• **Action item**: Write the data out again, exactly as given.

++++ Data provided

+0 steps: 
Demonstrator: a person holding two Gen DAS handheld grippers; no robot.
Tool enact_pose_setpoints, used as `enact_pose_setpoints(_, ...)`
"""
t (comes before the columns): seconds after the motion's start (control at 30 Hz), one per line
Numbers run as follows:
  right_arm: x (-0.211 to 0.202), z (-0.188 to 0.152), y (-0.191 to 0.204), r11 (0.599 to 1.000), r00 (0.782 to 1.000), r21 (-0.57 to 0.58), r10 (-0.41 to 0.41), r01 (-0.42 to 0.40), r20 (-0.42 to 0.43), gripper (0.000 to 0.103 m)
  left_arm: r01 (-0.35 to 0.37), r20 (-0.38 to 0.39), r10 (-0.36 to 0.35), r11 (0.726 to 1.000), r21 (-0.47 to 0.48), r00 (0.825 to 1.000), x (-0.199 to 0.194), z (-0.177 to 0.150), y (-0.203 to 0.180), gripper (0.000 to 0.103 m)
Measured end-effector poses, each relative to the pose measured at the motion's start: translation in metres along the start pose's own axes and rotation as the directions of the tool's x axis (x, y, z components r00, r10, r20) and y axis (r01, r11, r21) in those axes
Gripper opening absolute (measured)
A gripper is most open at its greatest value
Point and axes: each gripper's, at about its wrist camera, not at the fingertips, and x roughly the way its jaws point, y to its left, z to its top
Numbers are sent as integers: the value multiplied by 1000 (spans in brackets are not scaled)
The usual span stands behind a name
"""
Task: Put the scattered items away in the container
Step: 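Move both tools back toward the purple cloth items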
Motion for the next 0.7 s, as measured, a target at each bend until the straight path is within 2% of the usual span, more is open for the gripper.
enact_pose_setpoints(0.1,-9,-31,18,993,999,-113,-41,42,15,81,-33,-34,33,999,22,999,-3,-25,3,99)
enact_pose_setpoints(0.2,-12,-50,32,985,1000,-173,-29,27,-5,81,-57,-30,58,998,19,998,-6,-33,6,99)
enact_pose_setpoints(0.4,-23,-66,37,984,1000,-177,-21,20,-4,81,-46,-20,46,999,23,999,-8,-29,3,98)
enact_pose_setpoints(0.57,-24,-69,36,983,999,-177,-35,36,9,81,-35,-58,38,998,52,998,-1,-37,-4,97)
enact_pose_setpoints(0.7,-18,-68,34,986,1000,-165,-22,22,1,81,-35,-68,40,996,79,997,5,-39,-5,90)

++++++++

• **Written answer**:
+0 steps: 
Demonstrator: a person holding two Gen DAS handheld grippers; no robot.
Tool enact_pose_setpoints, used as `enact_pose_setpoints(_, ...)`
"""
t (comes before the columns): seconds after the motion's start (control at 30 Hz), one per line
Numbers run as follows:
  right_arm: x (-0.211 to 0.202), z (-0.188 to 0.152), y (-0.191 to 0.204), r11 (0.599 to 1.000), r00 (0.782 to 1.000), r21 (-0.57 to 0.58), r10 (-0.41 to 0.41), r01 (-0.42 to 0.40), r20 (-0.42 to 0.43), gripper (0.000 to 0.103 m)
  left_arm: r01 (-0.35 to 0.37), r20 (-0.38 to 0.39), r10 (-0.36 to 0.35), r11 (0.726 to 1.000), r21 (-0.47 to 0.48), r00 (0.825 to 1.000), x (-0.199 to 0.194), z (-0.177 to 0.150), y (-0.203 to 0.180), gripper (0.000 to 0.103 m)
Measured end-effector poses, each relative to the pose measured at the motion's start: translation in metres along the start pose's own axes and rotation as the directions of the tool's x axis (x, y, z components r00, r10, r20) and y axis (r01, r11, r21) in those axes
Gripper opening absolute (measured)
A gripper is most open at its greatest value
Point and axes: each gripper's, at about its wrist camera, not at the fingertips, and x roughly the way its jaws point, y to its left, z to its top
Numbers are sent as integers: the value multiplied by 1000 (spans in brackets are not scaled)
The usual span stands behind a name
"""
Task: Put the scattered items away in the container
Step: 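Move both tools back toward the purple cloth items
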Motion for the next 0.7 s, as measured, a target at each bend until the straight path is within 2% of the usual span, more is open for the gripper.
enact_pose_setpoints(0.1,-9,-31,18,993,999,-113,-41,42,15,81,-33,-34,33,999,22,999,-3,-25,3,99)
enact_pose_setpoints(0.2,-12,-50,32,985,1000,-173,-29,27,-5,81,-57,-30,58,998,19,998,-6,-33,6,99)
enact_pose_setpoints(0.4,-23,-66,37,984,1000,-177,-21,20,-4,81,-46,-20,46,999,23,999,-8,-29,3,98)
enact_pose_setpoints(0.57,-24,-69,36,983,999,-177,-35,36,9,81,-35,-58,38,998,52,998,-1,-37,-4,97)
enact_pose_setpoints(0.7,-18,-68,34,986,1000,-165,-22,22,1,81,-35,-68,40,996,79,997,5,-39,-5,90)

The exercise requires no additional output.